- TO DO
Pictures do not belong in the copy; quote every entry below exactly.

INFORMATION SHOWN START

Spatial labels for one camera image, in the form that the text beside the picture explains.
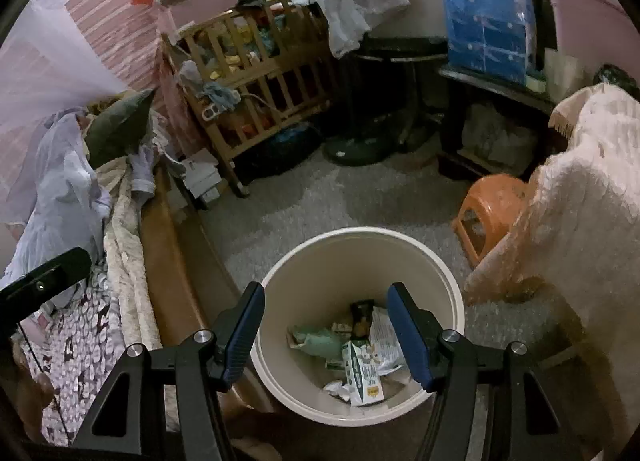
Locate white bag under table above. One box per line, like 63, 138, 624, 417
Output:
462, 103, 531, 166

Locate printed fleece blanket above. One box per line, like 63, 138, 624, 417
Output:
10, 266, 131, 447

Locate dark bag under crib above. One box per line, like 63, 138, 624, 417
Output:
245, 123, 323, 176

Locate orange plastic stool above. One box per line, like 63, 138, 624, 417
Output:
452, 175, 531, 262

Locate dark green pillow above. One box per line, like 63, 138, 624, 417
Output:
84, 88, 156, 169

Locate cream fringed throw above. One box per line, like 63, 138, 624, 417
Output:
462, 83, 640, 442

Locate light blue duvet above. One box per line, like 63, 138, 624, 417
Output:
0, 108, 113, 302

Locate pink plastic tub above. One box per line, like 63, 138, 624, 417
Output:
537, 0, 640, 92

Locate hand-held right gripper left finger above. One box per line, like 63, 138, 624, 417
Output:
72, 281, 267, 461

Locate green white carton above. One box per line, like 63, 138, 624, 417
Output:
341, 341, 386, 408

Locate wooden baby crib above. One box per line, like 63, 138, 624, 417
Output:
162, 0, 346, 199

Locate dark wooden table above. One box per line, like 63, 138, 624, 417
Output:
437, 66, 556, 182

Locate white mosquito net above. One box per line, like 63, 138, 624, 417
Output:
0, 0, 131, 226

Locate black round pedestal table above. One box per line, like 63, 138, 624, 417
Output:
324, 35, 451, 168

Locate cream quilted bedspread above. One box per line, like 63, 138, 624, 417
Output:
97, 156, 166, 347

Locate white grey box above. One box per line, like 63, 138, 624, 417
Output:
180, 151, 223, 212

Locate brown wooden bed frame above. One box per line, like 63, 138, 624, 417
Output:
137, 161, 261, 412

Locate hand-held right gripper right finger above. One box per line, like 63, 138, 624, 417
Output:
386, 282, 583, 461

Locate lilac garment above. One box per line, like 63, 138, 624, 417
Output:
127, 143, 161, 202

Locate blue packages in clear wrap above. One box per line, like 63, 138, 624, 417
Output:
441, 0, 538, 86

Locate white tissue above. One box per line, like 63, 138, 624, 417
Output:
322, 378, 357, 402

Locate cream round trash bin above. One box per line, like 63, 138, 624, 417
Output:
248, 227, 466, 427

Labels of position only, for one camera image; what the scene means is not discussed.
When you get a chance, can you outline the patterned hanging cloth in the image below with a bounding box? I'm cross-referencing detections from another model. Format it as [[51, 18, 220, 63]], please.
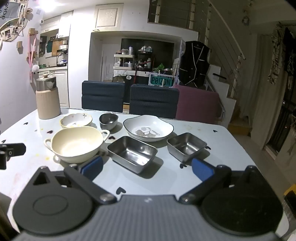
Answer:
[[268, 23, 296, 87]]

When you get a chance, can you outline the white floral plate bowl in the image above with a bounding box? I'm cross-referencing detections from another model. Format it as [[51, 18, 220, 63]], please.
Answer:
[[122, 115, 174, 142]]

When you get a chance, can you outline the large square steel container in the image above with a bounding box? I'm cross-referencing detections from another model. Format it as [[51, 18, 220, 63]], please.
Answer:
[[107, 136, 158, 175]]

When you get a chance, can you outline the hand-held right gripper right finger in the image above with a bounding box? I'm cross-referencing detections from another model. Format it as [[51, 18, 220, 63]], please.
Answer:
[[179, 158, 264, 205]]

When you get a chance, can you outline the cream bowl with handles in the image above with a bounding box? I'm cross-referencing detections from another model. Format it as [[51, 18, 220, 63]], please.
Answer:
[[43, 126, 111, 163]]

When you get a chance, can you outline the round steel bowl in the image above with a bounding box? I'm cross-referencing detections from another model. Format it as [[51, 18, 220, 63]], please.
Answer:
[[99, 113, 119, 131]]

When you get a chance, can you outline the white shelf cart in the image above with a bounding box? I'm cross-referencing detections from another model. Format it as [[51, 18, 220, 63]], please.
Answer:
[[113, 54, 136, 77]]

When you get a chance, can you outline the maroon chair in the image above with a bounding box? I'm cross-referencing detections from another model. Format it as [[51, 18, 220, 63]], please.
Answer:
[[173, 85, 220, 126]]

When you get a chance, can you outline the beige curtain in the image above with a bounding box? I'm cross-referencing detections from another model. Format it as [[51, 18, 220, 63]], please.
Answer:
[[240, 32, 285, 150]]

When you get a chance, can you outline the white heart-print table cover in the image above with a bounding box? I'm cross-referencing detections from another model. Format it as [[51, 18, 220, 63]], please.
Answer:
[[0, 107, 290, 241]]

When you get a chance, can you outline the yellow box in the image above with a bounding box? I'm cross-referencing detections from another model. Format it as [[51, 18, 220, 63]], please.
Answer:
[[283, 185, 296, 205]]

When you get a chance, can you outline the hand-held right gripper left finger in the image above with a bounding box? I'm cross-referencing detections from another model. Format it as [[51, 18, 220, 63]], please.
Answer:
[[32, 155, 117, 205]]

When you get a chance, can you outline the wooden wall decoration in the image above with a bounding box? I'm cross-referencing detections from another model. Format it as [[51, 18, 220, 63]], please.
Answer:
[[0, 0, 33, 42]]

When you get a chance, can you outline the white staircase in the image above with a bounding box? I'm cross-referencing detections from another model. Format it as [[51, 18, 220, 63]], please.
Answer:
[[205, 64, 237, 112]]

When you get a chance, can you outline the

INFORMATION SHOWN END

- ANSWER AREA
Spatial labels for one camera image, in the form that the text beside the picture explains.
Locate white bag under table above. One box per line, like 63, 138, 624, 417
Output:
462, 103, 531, 166

Locate printed fleece blanket above. One box per line, like 63, 138, 624, 417
Output:
10, 266, 131, 447

Locate dark bag under crib above. One box per line, like 63, 138, 624, 417
Output:
245, 123, 323, 176

Locate orange plastic stool above. One box per line, like 63, 138, 624, 417
Output:
452, 175, 531, 262

Locate dark green pillow above. One box per line, like 63, 138, 624, 417
Output:
84, 88, 156, 169

Locate cream fringed throw above. One box per line, like 63, 138, 624, 417
Output:
462, 83, 640, 442

Locate light blue duvet above. One box per line, like 63, 138, 624, 417
Output:
0, 108, 113, 302

Locate pink plastic tub above. One box per line, like 63, 138, 624, 417
Output:
537, 0, 640, 92

Locate hand-held right gripper left finger above. One box per line, like 63, 138, 624, 417
Output:
72, 281, 267, 461

Locate green white carton above. One box per line, like 63, 138, 624, 417
Output:
341, 341, 386, 408

Locate wooden baby crib above. One box per line, like 63, 138, 624, 417
Output:
162, 0, 346, 199

Locate dark wooden table above. One box per line, like 63, 138, 624, 417
Output:
437, 66, 556, 182

Locate white mosquito net above. One box per line, like 63, 138, 624, 417
Output:
0, 0, 131, 226

Locate black round pedestal table above. One box per line, like 63, 138, 624, 417
Output:
324, 35, 451, 168

Locate cream quilted bedspread above. One box per line, like 63, 138, 624, 417
Output:
97, 156, 166, 347

Locate white grey box above. One box per line, like 63, 138, 624, 417
Output:
180, 151, 223, 212

Locate brown wooden bed frame above. One box per line, like 63, 138, 624, 417
Output:
137, 161, 261, 412

Locate hand-held right gripper right finger above. One box per line, like 63, 138, 624, 417
Output:
386, 282, 583, 461

Locate lilac garment above. One box per line, like 63, 138, 624, 417
Output:
127, 143, 161, 202

Locate blue packages in clear wrap above. One box per line, like 63, 138, 624, 417
Output:
441, 0, 538, 86

Locate white tissue above. One box per line, like 63, 138, 624, 417
Output:
322, 378, 357, 402

Locate cream round trash bin above. One box per line, like 63, 138, 624, 417
Output:
248, 227, 466, 427

Labels of position only, for one camera image; what the scene means is not discussed.
When you get a chance, can you outline the patterned hanging cloth in the image below with a bounding box? I'm cross-referencing detections from another model. Format it as [[51, 18, 220, 63]], please.
Answer:
[[268, 23, 296, 87]]

When you get a chance, can you outline the white floral plate bowl in the image above with a bounding box? I'm cross-referencing detections from another model. Format it as [[51, 18, 220, 63]], please.
Answer:
[[122, 115, 174, 142]]

When you get a chance, can you outline the large square steel container in the image above with a bounding box? I'm cross-referencing detections from another model. Format it as [[51, 18, 220, 63]], please.
Answer:
[[107, 136, 158, 175]]

When you get a chance, can you outline the hand-held right gripper right finger in the image above with a bounding box? I'm cross-referencing detections from another model. Format it as [[51, 18, 220, 63]], please.
Answer:
[[179, 158, 264, 205]]

When you get a chance, can you outline the cream bowl with handles in the image above with a bounding box? I'm cross-referencing detections from another model. Format it as [[51, 18, 220, 63]], please.
Answer:
[[43, 126, 111, 163]]

When you get a chance, can you outline the round steel bowl in the image above with a bounding box? I'm cross-referencing detections from another model. Format it as [[51, 18, 220, 63]], please.
Answer:
[[99, 113, 119, 131]]

When you get a chance, can you outline the white shelf cart in the image above with a bounding box? I'm cross-referencing detections from another model. Format it as [[51, 18, 220, 63]], please.
Answer:
[[113, 54, 136, 77]]

When you get a chance, can you outline the maroon chair in the image above with a bounding box? I'm cross-referencing detections from another model. Format it as [[51, 18, 220, 63]], please.
Answer:
[[173, 85, 220, 126]]

When you get a chance, can you outline the beige curtain in the image above with a bounding box? I'm cross-referencing detections from another model. Format it as [[51, 18, 220, 63]], please.
Answer:
[[240, 32, 285, 150]]

When you get a chance, can you outline the white heart-print table cover in the image above with a bounding box? I'm cross-referencing detections from another model. Format it as [[51, 18, 220, 63]], please.
Answer:
[[0, 107, 290, 241]]

When you get a chance, can you outline the yellow box in the image above with a bounding box? I'm cross-referencing detections from another model. Format it as [[51, 18, 220, 63]], please.
Answer:
[[283, 185, 296, 205]]

When you get a chance, can you outline the hand-held right gripper left finger in the image above with a bounding box? I'm cross-referencing detections from another model. Format it as [[51, 18, 220, 63]], please.
Answer:
[[32, 155, 117, 205]]

When you get a chance, can you outline the wooden wall decoration in the image above with a bounding box? I'm cross-referencing detections from another model. Format it as [[51, 18, 220, 63]], please.
Answer:
[[0, 0, 33, 42]]

When you get a chance, can you outline the white staircase in the image above with a bounding box? I'm cross-referencing detections from another model. Format it as [[51, 18, 220, 63]], please.
Answer:
[[205, 64, 237, 112]]

When you get a chance, can you outline the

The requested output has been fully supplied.